* _WHAT TO WORK ON_
The output should be every line below that includes the word "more".

Saved data entries
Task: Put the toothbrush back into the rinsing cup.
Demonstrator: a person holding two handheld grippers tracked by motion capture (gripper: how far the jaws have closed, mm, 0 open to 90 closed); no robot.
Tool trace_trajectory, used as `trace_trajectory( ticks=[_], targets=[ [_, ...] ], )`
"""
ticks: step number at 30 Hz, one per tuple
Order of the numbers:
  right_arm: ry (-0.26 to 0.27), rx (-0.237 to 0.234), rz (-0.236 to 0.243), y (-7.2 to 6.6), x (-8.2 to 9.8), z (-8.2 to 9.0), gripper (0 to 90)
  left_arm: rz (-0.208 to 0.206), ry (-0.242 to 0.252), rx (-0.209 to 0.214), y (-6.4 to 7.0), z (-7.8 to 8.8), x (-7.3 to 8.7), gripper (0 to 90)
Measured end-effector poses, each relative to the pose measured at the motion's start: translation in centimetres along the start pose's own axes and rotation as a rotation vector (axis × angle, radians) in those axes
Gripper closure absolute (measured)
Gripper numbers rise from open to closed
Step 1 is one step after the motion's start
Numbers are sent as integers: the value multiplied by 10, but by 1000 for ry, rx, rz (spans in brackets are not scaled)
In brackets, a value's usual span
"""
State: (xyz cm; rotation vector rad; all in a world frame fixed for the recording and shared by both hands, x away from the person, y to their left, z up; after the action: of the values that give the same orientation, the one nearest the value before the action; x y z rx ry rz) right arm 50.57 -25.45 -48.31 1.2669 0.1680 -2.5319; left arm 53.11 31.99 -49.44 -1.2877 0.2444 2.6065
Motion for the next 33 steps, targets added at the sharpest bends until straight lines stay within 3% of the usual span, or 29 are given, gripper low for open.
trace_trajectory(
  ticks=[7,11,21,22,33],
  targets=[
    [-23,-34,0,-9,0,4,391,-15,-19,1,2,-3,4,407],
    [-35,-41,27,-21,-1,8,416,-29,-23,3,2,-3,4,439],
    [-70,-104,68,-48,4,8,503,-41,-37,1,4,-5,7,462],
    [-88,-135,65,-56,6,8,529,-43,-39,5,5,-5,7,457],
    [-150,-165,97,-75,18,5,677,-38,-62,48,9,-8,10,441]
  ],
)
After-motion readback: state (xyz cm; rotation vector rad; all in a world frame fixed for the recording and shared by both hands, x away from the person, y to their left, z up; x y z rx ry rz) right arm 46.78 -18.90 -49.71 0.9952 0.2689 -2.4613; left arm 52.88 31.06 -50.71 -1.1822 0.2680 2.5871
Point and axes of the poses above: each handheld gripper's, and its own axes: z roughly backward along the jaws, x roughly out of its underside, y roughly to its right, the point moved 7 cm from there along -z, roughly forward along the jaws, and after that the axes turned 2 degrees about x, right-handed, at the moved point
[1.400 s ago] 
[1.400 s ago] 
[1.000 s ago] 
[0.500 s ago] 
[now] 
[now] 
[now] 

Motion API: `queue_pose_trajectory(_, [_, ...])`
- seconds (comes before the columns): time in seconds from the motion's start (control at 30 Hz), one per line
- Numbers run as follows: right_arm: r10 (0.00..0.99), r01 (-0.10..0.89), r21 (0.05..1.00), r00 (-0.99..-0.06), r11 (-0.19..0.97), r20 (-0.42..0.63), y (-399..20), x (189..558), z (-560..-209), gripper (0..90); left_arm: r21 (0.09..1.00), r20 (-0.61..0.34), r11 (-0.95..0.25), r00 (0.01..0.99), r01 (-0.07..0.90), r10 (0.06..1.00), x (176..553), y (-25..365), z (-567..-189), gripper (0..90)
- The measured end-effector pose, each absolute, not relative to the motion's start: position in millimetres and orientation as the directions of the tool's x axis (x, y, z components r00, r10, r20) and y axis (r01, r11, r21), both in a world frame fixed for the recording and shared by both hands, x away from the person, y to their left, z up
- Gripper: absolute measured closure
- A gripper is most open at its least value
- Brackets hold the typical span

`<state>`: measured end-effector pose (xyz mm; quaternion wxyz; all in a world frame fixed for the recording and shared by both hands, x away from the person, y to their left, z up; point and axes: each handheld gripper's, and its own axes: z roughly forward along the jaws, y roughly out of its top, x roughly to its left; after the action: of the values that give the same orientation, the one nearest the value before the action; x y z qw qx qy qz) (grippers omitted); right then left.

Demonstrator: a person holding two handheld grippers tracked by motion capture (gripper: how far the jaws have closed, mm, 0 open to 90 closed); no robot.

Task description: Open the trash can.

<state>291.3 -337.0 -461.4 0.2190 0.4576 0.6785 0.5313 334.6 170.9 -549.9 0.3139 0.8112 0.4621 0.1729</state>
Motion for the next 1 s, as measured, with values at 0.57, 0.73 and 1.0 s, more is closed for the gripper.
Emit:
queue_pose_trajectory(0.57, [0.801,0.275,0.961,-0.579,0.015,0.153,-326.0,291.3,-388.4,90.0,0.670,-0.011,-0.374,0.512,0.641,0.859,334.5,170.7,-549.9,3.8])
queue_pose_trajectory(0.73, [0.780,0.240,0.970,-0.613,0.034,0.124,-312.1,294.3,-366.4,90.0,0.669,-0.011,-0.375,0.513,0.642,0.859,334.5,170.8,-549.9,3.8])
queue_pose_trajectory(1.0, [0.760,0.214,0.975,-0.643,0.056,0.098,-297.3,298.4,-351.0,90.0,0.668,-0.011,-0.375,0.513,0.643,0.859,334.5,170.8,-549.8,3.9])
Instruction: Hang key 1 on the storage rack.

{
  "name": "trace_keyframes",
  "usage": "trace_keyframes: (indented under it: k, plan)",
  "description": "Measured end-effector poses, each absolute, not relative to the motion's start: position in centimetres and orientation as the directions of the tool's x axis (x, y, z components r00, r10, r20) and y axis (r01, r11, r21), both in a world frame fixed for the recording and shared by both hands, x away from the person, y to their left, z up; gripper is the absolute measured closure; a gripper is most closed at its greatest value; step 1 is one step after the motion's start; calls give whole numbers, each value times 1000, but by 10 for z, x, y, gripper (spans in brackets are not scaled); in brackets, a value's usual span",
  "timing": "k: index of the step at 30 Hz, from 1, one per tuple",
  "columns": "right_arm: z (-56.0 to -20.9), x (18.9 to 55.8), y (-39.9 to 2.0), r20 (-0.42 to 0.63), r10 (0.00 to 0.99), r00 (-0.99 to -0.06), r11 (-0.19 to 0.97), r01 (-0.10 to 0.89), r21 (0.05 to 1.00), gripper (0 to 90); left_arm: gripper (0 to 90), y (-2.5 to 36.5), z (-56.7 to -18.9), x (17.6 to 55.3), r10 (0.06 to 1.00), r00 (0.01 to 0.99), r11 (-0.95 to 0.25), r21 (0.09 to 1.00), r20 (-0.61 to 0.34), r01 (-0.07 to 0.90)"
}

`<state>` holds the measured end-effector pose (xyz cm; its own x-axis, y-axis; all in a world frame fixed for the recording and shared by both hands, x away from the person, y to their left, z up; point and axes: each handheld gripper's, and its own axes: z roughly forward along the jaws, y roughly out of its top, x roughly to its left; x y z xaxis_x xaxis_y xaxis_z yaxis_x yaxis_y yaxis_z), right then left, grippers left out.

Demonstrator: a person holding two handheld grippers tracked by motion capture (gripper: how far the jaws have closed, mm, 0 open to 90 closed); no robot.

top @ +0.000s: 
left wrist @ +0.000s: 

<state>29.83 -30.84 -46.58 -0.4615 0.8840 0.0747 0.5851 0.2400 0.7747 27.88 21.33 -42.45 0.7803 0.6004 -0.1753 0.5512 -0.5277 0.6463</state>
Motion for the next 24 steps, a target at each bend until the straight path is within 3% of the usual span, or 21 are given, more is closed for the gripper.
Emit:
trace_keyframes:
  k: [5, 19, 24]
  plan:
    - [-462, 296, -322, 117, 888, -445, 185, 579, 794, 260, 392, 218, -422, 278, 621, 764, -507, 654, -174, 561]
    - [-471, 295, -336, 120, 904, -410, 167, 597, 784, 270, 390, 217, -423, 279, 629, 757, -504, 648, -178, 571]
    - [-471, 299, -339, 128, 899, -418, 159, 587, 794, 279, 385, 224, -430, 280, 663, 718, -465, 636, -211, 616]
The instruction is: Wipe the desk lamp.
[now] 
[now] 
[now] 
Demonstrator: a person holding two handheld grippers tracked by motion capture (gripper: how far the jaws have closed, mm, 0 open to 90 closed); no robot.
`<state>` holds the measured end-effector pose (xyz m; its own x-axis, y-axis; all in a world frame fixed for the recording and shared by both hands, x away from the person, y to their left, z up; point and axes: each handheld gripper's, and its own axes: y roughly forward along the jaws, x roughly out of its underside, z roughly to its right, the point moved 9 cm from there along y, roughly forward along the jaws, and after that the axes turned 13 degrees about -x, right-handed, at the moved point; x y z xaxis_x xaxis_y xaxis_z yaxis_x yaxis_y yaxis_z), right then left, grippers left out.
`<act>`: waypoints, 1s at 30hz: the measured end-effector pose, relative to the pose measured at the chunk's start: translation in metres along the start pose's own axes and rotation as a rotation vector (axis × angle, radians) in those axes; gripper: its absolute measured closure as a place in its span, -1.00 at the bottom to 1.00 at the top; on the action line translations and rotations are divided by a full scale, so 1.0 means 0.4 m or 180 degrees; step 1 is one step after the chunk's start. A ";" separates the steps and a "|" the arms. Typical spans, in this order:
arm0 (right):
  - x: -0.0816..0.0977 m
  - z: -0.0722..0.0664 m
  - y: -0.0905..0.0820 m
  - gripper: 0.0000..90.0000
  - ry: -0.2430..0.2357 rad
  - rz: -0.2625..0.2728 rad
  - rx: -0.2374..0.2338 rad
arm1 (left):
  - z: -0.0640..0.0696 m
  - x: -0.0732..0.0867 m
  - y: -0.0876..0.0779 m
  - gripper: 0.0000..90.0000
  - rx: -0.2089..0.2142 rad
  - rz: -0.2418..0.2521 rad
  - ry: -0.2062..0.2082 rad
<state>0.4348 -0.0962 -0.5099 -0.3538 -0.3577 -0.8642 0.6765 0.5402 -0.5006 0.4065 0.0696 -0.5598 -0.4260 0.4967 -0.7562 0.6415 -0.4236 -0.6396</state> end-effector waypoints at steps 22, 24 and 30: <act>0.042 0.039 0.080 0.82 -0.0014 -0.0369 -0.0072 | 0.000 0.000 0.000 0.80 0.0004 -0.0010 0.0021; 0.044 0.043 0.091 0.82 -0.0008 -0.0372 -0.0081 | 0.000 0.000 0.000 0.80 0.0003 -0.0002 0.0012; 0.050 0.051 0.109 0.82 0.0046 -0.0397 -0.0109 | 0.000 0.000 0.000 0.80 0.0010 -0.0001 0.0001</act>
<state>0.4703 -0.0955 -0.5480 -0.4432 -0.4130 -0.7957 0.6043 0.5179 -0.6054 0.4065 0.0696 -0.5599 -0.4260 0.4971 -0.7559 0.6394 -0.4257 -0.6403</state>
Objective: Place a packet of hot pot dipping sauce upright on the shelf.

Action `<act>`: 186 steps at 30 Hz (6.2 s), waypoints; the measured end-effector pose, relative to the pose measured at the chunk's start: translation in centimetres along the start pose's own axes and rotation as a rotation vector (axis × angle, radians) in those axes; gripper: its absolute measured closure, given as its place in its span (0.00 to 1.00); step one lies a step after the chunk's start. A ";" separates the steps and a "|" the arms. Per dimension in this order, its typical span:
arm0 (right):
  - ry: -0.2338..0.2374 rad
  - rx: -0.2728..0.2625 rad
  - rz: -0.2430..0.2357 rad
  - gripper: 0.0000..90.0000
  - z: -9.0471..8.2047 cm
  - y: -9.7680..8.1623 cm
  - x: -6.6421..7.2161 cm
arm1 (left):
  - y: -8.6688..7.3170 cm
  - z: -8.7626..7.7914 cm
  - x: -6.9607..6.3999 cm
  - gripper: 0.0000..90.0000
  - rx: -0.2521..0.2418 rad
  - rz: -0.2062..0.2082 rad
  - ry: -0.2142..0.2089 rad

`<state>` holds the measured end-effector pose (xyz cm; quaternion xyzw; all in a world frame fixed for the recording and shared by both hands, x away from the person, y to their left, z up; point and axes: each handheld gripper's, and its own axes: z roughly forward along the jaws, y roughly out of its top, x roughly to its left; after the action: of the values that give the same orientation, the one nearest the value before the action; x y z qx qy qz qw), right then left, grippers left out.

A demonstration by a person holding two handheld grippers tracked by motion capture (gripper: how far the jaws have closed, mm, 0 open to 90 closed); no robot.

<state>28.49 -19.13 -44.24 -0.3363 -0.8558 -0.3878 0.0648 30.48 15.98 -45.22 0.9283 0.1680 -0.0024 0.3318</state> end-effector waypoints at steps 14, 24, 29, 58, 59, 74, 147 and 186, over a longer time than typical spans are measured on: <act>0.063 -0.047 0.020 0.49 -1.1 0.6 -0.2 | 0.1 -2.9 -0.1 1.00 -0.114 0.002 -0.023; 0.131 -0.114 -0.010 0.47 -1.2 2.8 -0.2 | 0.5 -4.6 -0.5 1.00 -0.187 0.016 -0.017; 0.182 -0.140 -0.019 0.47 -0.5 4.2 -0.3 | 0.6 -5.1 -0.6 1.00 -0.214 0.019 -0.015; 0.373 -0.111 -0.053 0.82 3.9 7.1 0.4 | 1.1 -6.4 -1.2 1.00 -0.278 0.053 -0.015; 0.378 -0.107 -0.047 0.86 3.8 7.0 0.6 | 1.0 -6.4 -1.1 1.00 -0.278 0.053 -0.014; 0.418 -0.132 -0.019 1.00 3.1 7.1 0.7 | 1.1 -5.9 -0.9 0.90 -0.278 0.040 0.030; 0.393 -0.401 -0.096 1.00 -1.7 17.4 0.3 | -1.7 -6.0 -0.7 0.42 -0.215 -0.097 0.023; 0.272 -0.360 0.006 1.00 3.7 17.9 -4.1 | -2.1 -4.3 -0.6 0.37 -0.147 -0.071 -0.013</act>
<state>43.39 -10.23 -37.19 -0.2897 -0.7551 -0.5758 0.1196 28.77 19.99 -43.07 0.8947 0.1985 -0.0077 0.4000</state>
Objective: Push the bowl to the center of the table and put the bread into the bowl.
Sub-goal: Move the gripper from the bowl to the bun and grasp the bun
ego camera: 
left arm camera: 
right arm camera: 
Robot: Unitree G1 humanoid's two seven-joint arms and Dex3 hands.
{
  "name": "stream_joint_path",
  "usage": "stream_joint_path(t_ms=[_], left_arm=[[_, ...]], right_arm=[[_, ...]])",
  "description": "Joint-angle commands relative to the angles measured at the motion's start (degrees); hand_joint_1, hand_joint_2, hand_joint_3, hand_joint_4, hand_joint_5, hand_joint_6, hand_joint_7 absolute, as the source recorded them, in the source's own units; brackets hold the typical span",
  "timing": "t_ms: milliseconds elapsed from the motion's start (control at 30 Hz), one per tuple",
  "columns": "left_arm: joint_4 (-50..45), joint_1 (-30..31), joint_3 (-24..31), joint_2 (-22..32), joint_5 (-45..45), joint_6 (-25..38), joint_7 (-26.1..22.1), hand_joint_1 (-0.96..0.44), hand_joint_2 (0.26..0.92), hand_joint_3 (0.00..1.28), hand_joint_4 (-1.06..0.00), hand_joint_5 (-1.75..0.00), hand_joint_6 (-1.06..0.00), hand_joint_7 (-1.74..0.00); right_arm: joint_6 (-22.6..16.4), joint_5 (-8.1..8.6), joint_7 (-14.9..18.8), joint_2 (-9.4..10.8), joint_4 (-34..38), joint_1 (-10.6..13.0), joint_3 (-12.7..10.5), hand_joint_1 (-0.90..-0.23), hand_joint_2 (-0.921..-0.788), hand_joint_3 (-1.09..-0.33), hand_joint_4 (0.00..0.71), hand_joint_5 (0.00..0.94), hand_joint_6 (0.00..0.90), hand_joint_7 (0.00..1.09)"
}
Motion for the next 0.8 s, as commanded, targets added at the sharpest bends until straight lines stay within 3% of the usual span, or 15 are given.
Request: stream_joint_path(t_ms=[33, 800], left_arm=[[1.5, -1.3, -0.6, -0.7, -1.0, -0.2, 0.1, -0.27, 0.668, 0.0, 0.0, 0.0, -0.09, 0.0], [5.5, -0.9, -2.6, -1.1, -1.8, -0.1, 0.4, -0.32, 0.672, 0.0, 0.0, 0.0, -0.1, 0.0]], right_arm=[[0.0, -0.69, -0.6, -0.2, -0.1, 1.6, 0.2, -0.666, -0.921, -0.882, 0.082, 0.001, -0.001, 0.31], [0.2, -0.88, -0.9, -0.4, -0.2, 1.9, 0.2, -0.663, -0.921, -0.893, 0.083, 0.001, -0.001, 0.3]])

* _TASK ANSWER_
Motion for the next 1 s, as measured, with values at 0.57, 0.73 and 1.0 s, more is closed for the gripper.
Motion for the next 24 steps, a target at each bend until the straight path is within 3% of the usual span, or 21 are given, more is closed for the gripper.

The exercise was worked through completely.